Trish didn’t tell anybody that before the marathon she had researched what time she would need to qualify for one of the most prestigious events of its kind – the Boston Marathon.
The Toronto run was grueling, but Trish was elated as she crossed the finish line with a time of 3:41 – fast enough to qualify for Boston.
Soon after, she visited a childhood friend on Vancouver Island. The woman’s brother, Phil Davies, was visiting from Abbotsford. Trish and Phil had an instant rapport. He too, was an avid runner. They kept in touch, and he encouraged her to take on Boston.
Trish took a leave of absence from her job, and moved to Abbotsford to be with Phil in November 2002. Then, she focused on Boston. By April 2003, she was ready for race day. Phil and both of her sons were there to cheer her on.
At the start line, Trish was so excited that she was almost hyperventilating. She was overwhelmed at the crowds of spectators, five rows deep on either side of the road.
She felt a deep sense of pride – that she was now an athlete.
She got through each mile thinking about the people in her life. She thought a lot about Ross and all that he had endured.
It got her through to the finish line. She cried as a volunteer approached her and wrapped her in a space blanket. Phil and her sons soon joined her.

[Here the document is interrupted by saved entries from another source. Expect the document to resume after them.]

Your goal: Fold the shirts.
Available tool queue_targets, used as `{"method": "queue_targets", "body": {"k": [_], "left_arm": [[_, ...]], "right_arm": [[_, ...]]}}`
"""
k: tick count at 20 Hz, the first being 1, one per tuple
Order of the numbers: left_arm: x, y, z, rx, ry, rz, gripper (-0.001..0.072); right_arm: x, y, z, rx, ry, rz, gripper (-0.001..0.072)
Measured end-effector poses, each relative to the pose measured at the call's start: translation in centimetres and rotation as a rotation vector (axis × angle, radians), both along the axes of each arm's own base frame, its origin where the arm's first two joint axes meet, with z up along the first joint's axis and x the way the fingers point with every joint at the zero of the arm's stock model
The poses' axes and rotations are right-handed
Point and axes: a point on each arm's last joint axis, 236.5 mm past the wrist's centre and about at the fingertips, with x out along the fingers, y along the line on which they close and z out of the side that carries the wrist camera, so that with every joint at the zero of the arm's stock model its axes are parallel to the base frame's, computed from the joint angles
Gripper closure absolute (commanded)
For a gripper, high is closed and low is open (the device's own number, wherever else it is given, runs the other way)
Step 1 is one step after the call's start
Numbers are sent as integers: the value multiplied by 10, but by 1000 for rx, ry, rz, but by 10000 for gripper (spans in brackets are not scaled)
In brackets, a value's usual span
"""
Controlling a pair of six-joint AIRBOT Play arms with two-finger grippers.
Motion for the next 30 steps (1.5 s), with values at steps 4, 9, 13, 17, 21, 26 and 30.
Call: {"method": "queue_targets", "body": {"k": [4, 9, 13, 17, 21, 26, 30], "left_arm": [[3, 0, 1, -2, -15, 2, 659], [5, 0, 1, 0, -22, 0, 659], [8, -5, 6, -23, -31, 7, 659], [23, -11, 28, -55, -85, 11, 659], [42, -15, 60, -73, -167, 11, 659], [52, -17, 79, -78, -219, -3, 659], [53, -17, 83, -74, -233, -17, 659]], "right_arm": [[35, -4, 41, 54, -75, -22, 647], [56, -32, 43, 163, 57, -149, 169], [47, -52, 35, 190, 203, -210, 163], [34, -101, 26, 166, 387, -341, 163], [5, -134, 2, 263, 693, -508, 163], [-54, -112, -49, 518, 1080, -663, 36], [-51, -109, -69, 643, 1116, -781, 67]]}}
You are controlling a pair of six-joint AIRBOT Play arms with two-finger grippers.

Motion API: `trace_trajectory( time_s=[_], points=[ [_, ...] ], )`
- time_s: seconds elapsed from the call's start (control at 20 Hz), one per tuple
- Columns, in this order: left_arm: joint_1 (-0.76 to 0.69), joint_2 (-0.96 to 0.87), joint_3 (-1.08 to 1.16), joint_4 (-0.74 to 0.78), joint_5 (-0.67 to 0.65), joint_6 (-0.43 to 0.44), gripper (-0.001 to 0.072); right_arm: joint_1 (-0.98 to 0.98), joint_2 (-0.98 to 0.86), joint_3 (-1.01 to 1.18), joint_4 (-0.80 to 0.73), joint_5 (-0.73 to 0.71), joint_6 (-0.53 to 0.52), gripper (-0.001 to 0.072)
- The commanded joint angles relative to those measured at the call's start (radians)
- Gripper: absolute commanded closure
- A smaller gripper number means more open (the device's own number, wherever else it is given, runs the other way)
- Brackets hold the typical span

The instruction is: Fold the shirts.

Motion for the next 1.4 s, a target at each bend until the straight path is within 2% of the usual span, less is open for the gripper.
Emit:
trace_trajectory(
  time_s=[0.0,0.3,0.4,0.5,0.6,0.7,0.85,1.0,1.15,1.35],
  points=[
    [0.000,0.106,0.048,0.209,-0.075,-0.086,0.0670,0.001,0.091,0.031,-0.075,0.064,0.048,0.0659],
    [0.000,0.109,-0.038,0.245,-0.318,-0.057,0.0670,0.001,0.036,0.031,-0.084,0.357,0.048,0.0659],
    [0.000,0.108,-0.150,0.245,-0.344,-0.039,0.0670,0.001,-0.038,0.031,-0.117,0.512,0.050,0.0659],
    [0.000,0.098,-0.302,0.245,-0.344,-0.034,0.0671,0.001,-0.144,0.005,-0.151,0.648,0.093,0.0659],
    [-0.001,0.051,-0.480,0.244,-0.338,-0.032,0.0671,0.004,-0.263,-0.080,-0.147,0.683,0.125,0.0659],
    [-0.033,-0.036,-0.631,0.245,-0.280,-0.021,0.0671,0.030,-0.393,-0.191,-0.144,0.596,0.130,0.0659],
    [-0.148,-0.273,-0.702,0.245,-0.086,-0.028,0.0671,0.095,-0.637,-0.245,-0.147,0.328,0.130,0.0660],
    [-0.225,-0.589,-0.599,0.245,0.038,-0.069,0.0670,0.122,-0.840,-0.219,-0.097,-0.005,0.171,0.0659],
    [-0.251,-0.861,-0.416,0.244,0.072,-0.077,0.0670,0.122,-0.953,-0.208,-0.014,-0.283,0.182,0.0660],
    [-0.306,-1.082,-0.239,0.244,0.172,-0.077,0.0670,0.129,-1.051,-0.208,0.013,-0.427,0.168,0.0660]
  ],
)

Her time was longer than she had hoped – around the four-hour mark – but it didn’t matter. She had done it. She had run the Boston Marathon.
She knew Ross would be proud.
* * * *
Trish has continued to run over the years, and has completed numerous half and full marathons, mostly to raise money for other causes, including through the Leukemia and Lymphoma Society’s Team in Training program (see teamintraining.org.). She also serves as a mentor for the program, and helps others train.
Her son, Christian, 29, is the society’s campaign manager in B.C. Her other son, Jesse, 27, is an architect.
Trish and Phil were married in two ceremonies in 2007 – on Nov. 9 in Maui and Dec. 22 back home.
On a recent trip to Ontario, Trish told Phil she was going to take a break from running.
It didn’t happen. She brought her running shoes along.